• **RECORDED INFORMATION**
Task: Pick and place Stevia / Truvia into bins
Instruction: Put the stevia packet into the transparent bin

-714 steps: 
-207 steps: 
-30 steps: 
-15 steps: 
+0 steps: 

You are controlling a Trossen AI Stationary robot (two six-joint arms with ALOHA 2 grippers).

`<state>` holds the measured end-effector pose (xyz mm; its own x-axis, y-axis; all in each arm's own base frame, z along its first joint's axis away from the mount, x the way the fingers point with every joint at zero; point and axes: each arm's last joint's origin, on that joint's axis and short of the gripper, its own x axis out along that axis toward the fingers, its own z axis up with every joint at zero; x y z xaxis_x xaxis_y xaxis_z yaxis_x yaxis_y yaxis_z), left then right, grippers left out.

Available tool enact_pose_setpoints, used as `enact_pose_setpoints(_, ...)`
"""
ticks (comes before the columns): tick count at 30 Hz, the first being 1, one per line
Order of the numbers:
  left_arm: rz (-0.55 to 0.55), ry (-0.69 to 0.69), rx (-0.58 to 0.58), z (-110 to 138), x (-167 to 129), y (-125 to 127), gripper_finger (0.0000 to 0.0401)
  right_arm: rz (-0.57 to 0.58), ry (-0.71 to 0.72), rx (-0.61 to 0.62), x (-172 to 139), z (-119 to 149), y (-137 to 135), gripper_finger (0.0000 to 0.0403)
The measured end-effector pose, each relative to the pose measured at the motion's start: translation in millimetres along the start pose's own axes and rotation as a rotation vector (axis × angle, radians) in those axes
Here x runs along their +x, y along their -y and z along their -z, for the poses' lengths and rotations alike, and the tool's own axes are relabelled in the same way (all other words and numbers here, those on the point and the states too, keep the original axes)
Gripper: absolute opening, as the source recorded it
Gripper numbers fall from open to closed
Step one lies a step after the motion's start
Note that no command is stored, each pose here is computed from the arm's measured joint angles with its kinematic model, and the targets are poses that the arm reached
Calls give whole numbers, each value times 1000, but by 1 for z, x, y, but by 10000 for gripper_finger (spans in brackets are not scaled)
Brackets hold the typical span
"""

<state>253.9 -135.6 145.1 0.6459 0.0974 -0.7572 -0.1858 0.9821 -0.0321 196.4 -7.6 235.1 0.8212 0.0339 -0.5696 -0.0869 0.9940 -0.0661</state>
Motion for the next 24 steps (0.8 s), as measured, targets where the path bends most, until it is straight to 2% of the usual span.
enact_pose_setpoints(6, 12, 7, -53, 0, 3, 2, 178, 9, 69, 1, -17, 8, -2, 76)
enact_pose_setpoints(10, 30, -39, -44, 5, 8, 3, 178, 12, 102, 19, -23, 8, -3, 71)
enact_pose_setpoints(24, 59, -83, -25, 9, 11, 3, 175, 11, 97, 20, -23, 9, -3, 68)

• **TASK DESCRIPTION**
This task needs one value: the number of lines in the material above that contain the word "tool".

• **EXERCISE OUTPUT**
2